_Task directions_
A single number is required: how many lines below include the string "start".

··········

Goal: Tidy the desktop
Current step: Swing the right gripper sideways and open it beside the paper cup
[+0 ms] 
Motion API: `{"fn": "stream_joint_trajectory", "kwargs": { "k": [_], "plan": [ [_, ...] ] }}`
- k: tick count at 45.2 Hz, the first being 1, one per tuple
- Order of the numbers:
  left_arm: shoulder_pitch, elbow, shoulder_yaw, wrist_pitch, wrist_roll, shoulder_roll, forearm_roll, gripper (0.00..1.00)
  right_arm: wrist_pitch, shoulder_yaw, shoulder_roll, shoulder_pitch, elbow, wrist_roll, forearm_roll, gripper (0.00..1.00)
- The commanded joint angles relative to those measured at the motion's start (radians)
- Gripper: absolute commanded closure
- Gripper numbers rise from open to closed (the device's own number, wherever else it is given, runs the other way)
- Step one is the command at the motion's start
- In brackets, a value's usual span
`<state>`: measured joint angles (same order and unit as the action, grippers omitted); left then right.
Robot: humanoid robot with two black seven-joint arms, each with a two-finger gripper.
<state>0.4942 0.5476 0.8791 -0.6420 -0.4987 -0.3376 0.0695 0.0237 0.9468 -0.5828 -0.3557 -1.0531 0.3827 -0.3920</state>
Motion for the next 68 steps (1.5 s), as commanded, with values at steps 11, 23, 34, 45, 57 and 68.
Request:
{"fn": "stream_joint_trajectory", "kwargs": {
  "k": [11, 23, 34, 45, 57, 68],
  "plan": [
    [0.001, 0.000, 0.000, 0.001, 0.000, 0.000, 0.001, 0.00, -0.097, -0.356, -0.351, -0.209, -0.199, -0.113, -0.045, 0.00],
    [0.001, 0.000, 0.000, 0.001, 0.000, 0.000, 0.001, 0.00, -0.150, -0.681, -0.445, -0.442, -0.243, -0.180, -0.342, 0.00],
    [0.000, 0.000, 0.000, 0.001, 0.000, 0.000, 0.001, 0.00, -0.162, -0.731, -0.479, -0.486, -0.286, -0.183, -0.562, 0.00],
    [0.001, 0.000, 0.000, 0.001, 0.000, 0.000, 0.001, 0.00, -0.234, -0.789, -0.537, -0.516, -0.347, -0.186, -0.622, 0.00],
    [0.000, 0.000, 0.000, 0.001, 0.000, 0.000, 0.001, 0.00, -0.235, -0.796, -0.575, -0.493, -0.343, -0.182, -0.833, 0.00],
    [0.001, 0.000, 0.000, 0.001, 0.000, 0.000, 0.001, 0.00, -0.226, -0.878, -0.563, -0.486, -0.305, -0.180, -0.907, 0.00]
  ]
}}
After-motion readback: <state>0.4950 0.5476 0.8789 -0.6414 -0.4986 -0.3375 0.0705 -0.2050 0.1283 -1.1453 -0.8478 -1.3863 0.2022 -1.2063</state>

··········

_Output for this exercise_
2